From: Tom Lane <tgl(at)sss(dot)pgh(dot)pa(dot)us>
To: Bruce Momjian <pgman(at)candle(dot)pha(dot)pa(dot)us>
Cc: ITAGAKI Takahiro <itagaki(dot)takahiro(at)lab(dot)ntt(dot)co(dot)jp>, pgsql-hackers(at)postgresql(dot)org
Subject: Re: TODO-Item: B-tree fillfactor control
Date: 2006-02-01 18:22:17
Message-ID: 3185.1138818137@sss.pgh.pa.us
Views: Raw Message | Whole Thread | Download mbox | Resend email
Lists: pgsql-hackers pgsql-patches

Bruce Momjian <pgman(at)candle(dot)pha(dot)pa(dot)us> writes:
>> - Should indexes remember their fillfactors when they are created?
>> The last fillfactors will be used on next reindex.

> They should remember, for sure, and REINDEX should use it.
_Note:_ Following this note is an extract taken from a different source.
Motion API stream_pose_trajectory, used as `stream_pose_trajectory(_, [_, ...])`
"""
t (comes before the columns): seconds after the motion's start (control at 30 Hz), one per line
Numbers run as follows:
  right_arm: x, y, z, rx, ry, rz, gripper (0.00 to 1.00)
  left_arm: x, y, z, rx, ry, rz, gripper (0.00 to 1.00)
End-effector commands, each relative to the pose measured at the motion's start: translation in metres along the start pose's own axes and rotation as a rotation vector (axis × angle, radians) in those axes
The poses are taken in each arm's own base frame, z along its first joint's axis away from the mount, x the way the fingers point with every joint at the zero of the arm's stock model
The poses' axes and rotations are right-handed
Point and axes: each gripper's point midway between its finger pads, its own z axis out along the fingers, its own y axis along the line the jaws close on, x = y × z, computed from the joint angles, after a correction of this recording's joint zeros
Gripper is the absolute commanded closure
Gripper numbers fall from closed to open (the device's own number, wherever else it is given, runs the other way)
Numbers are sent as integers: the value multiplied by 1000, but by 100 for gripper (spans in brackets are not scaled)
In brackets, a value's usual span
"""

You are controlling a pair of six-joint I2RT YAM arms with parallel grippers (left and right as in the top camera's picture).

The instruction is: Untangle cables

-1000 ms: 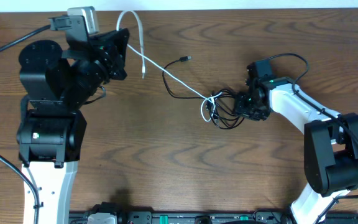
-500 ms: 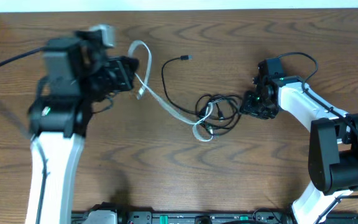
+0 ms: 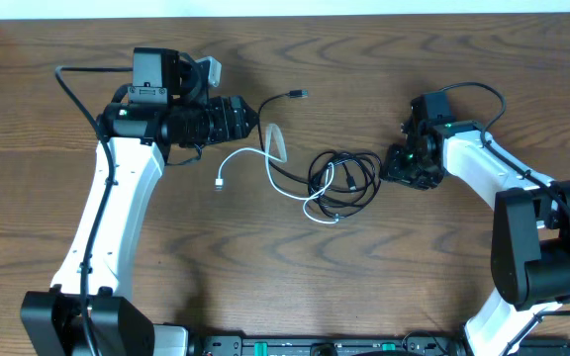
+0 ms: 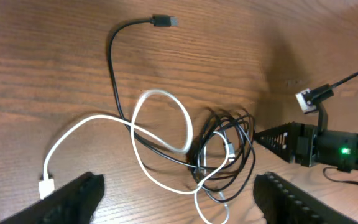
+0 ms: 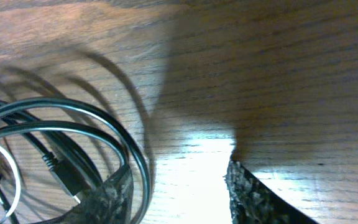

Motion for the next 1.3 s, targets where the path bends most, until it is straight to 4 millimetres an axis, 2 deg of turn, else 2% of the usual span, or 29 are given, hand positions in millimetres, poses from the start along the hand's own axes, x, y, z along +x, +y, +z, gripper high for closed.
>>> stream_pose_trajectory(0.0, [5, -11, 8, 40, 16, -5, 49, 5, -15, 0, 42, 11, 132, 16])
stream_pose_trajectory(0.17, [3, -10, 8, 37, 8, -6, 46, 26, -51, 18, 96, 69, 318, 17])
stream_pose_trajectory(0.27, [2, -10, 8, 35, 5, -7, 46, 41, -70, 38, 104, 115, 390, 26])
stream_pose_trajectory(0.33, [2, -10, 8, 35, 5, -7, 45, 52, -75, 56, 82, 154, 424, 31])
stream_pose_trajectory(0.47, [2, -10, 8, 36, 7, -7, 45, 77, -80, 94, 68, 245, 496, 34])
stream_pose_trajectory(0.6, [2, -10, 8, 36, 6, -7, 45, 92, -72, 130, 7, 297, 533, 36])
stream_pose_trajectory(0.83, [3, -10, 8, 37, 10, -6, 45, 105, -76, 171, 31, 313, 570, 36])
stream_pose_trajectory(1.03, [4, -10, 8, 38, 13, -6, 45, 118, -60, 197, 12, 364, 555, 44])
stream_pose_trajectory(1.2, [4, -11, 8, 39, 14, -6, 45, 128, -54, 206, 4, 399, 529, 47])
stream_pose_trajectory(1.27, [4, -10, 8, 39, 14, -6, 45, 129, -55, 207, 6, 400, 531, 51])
It think
> this is similar to the ALTER TABLE ALTER [ COLUMN ] ... SET STATISTICS
> functionality. It will need to be dumped as well by pg_dump.

If you want it to be dumped by pg_dump (which is debatable IMHO) then
it MUST NOT be a syntax extension, it has to be driven by a GUC
variable, else we have compatibility problems with the dumps. We just
went through this with WITH/WITHOUT OIDS.

regards, tom lane


From: Bruce Momjian <pgman(at)candle(dot)pha(dot)pa(dot)us>
To: Tom Lane <tgl(at)sss(dot)pgh(dot)pa(dot)us>
Cc: ITAGAKI Takahiro <itagaki(dot)takahiro(at)lab(dot)ntt(dot)co(dot)jp>, pgsql-hackers(at)postgresql(dot)org
Subject: Re: TODO-Item: B-tree fillfactor control
Date: 2006-02-01 18:32:24
Message-ID: 200602011832.k11IWOM10789@candle.pha.pa.us
Views: Raw Message | Whole Thread | Download mbox | Resend email
Lists: pgsql-hackers pgsql-patches

Tom Lane wrote:
> Bruce Momjian <pgman(at)candle(dot)pha(dot)pa(dot)us> writes:
> >> - Should indexes remember their fillfactors when they are created?
> >> The last fillfactors will be used on next reindex.
>
> > They should remember, for sure, and REINDEX should use it. It think
> > this is similar to the ALTER TABLE ALTER [ COLUMN ] ... SET STATISTICS
> > functionality. It will need to be dumped as well by pg_dump.
>
> If you want it to be dumped by pg_dump (which is debatable IMHO) then
> it MUST NOT be a syntax extension, it has to be driven by a GUC
> variable, else we have compatibility problems with the dumps. We just
> went through this with WITH/WITHOUT OIDS.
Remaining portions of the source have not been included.